I know I've equated VDH and Barbasol before, but there's a huge difference, in that triethanolamine seems to be the major moisturizing ingredient in Barbasol, whereas VDH features propylene glycol. (Both more tolerable to my skin than glycerin.) Might this extreme dilution be sufficient for the juice treatment?
In terms of tactile sensations during the shave, I'd have to say no. There was plenty of loud resistance from the hair. And yet... what a nice shave! When I finished, I knew the blade was about done (after two weeks, five days). I could feel missed stubble spaced evenly around my face. But after alum, dilute Skin Bracer, and a couple hours, I don't notice that unless I press pretty firmly. My skin, liking these moisturizers, rebounded so nicely that it could pass for BBS. I take this to mean that the differential between closeness and exfoliation is at its maximum. I should add, my preshave was simply a cleanse with witch hazel solution, no extra oil.

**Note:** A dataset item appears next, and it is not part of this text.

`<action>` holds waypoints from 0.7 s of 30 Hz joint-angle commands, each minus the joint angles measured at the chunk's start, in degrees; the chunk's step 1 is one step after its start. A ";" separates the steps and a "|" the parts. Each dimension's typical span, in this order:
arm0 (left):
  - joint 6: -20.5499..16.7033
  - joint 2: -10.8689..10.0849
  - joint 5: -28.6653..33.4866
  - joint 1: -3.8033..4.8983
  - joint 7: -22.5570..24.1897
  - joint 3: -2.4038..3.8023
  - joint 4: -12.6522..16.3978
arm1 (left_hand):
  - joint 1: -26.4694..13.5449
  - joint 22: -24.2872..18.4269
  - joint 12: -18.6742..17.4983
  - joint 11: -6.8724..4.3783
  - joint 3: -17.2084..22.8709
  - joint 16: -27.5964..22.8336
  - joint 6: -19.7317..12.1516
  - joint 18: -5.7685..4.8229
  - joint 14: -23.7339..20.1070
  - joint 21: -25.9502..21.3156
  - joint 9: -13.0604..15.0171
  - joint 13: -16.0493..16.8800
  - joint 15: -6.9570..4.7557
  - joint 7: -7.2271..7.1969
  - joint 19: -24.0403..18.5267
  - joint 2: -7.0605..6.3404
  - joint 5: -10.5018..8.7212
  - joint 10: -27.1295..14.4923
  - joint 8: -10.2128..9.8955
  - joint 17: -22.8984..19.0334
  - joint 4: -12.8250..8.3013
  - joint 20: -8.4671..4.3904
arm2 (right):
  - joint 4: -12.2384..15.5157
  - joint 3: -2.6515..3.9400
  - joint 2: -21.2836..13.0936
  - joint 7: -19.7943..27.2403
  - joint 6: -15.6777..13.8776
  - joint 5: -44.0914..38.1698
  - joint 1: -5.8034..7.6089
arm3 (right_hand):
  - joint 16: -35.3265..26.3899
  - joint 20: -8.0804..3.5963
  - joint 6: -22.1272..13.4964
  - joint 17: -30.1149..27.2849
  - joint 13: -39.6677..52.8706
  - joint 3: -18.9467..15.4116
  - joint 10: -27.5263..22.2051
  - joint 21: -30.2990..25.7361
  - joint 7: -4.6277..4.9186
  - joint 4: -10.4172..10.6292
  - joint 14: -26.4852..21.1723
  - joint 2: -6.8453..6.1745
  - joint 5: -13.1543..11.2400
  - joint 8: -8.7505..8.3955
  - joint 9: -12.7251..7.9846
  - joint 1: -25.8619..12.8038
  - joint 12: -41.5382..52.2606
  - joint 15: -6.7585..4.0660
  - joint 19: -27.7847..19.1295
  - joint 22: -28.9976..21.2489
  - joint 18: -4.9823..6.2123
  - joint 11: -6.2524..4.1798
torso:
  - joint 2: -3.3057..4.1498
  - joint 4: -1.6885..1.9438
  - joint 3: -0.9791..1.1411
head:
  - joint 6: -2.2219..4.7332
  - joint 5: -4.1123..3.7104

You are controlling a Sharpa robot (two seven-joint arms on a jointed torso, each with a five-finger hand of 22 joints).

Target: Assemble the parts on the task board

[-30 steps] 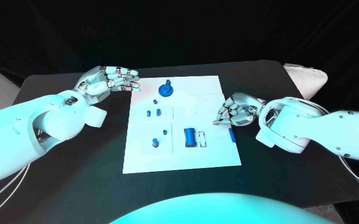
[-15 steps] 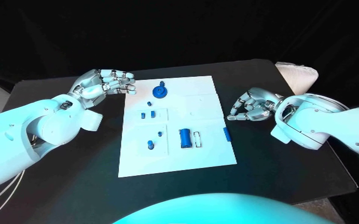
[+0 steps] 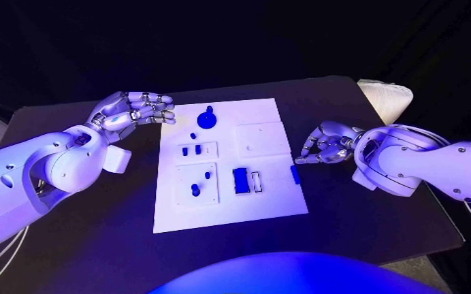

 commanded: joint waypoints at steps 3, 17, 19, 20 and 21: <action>0.94 0.02 0.26 -0.03 0.29 0.03 0.20 | 0.16 -0.05 -0.34 0.19 0.06 -0.16 0.19 0.56 0.36 -0.17 -0.06 -0.02 -0.15 0.17 0.58 0.49 0.11 0.03 0.15 0.05 0.13 0.01 | -0.64 -0.02 1.24 -3.16 3.51 -4.63 -1.17 | 0.00 0.23 0.73 10.71 14.23 -1.04 5.32 0.30 -0.05 0.05 4.93 0.12 0.33 0.46 0.16 -1.77 -0.19 -0.07 4.78 13.43 0.17 -0.20 | 0.01 0.09 0.11 | -0.47 0.12; 0.99 -0.17 0.24 -0.09 0.29 0.03 0.22 | 0.14 -0.07 -0.36 0.20 0.07 -0.21 0.19 0.56 0.37 -0.21 -0.09 -0.03 -0.15 0.18 0.61 0.51 0.11 0.03 0.14 0.10 0.17 0.01 | -1.48 -0.02 3.73 -4.83 4.97 -5.93 -3.03 | 0.10 -0.03 1.03 11.00 14.33 -4.77 5.43 0.67 -0.32 -0.02 5.01 1.94 5.68 0.71 0.43 -4.34 0.01 -0.30 4.92 13.58 0.08 -0.46 | -0.11 0.13 0.08 | -1.00 0.34; 0.99 -0.21 0.24 -0.09 0.28 0.03 0.22 | 0.14 -0.07 -0.36 0.20 0.07 -0.21 0.19 0.56 0.37 -0.21 -0.09 -0.03 -0.15 0.18 0.61 0.51 0.11 0.03 0.14 0.10 0.17 0.01 | -1.61 -0.02 3.94 -4.91 5.04 -5.99 -3.24 | 0.15 -0.04 1.09 11.11 14.37 -4.87 5.46 0.80 -0.34 -0.02 5.04 2.10 5.70 0.75 0.45 -4.41 0.08 -0.31 4.96 13.63 0.05 -0.48 | -0.13 0.11 0.05 | -1.06 0.35; 0.99 -0.22 0.24 -0.10 0.28 0.03 0.22 | 0.14 -0.07 -0.36 0.20 0.07 -0.21 0.19 0.56 0.37 -0.21 -0.09 -0.03 -0.15 0.18 0.61 0.51 0.11 0.03 0.14 0.10 0.17 0.01 | -1.67 -0.02 4.06 -4.96 5.06 -6.02 -3.35 | 0.16 -0.05 1.12 11.13 14.39 -4.89 5.49 0.84 -0.36 -0.04 5.04 2.17 5.71 0.77 0.46 -4.40 0.14 -0.32 4.97 13.64 0.04 -0.49 | -0.13 0.09 0.02 | -1.11 0.37; 0.99 -0.23 0.24 -0.10 0.29 0.03 0.23 | 0.14 -0.07 -0.36 0.20 0.07 -0.21 0.19 0.56 0.37 -0.21 -0.09 -0.03 -0.15 0.18 0.61 0.51 0.11 0.03 0.14 0.10 0.17 0.01 | -1.73 -0.02 4.19 -4.99 5.10 -6.08 -3.45 | 0.16 -0.05 1.12 11.13 14.39 -4.89 5.49 0.84 -0.36 -0.04 5.04 2.17 5.71 0.77 0.46 -4.40 0.14 -0.32 4.97 13.64 0.04 -0.49 | -0.13 0.09 0.03 | -1.13 0.38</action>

This is exactly how you would want to finish a blade, but you know I can't leave well enough alone. We'll see how this dying blade performs with a proven softening set-up, a soap that employs glycerin to the max and compromises nothing, Pre de Provence No. 62.
New Trick of the Week
Aiming for BBS, I didn't want anything on the skin surface. But I still felt I needed oil to protect me from glycerin. Solution: oil cleanse first, THEN witch hazel. Witch hazel alone is powerful, but this seemed to suck the shaving oil residue deep into my skin. I lathered an extra time unnecessarily, because I forgot the pumpkin juice at first, and the glycerin still couldn't touch me.

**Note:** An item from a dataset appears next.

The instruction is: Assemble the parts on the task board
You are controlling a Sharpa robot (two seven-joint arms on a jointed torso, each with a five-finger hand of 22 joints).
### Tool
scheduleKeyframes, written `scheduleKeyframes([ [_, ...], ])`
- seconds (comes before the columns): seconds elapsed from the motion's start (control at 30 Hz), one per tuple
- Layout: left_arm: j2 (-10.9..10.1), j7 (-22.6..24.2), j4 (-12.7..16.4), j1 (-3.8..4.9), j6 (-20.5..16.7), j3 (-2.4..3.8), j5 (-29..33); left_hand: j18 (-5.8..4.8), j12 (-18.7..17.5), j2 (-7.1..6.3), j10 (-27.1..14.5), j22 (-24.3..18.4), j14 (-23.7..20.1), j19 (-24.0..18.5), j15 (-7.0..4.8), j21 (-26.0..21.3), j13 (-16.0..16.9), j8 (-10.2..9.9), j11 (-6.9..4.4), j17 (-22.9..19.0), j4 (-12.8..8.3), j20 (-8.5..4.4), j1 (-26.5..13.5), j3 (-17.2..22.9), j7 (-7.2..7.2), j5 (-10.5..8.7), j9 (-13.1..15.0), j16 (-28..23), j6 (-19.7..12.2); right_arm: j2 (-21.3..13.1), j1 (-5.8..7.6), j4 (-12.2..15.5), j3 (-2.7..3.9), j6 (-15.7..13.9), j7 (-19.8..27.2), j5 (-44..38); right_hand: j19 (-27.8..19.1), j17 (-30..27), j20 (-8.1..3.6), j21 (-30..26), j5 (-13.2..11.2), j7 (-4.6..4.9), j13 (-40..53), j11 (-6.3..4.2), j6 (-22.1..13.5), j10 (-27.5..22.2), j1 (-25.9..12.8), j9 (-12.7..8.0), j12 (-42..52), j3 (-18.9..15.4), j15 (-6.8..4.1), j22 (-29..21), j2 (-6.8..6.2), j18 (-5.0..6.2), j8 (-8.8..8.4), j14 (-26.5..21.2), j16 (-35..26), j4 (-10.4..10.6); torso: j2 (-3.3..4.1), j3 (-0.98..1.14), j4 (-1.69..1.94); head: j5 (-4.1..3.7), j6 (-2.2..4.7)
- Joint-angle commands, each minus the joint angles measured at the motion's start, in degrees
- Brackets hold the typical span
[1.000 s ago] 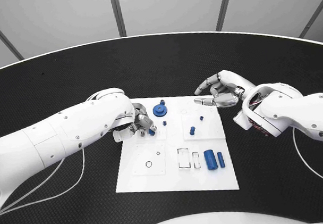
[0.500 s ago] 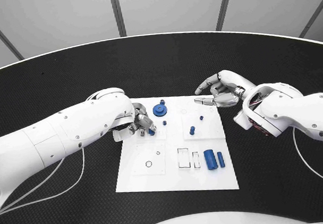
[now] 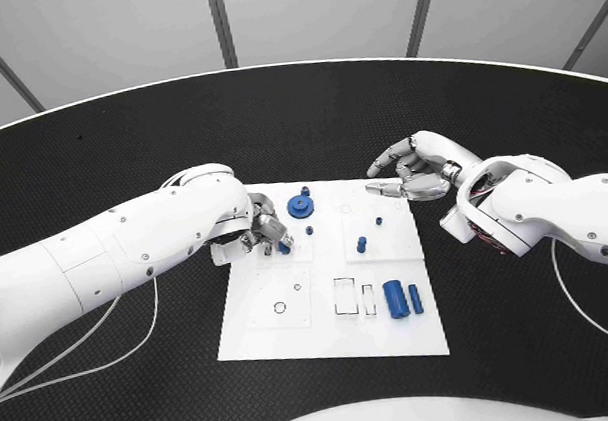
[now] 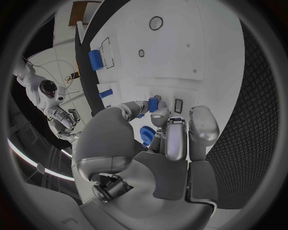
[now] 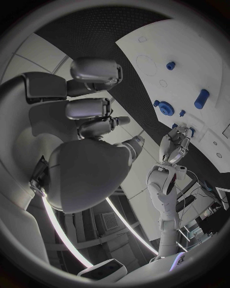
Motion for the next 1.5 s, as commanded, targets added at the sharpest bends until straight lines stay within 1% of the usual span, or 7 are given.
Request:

Hair was softened to the extra degree, but with the old Personna blade tracking to the max, I was still able to take it down to the root, with no misses this time. I knew the third pass was too much for my skin as I was doing it, and alum's prickles congealed lightly into a burn in confirmation. That's okay, because I think the first pass would have been good enough. I'll have to see what a two-pass shave looks like in the morning to be sure, but...
The blade lives! I don't have to look to tell you, there ain't no gleam left on that edge: it's just the one bevel now. When I hit skin, I feel the back of the blade like an ice scraper at my SC. New territory, opened to exploration by attention to prep.
The back of my neck was due for a shave, too. Rough going, but I still had a Racer loaded in the Weishi to take care of that.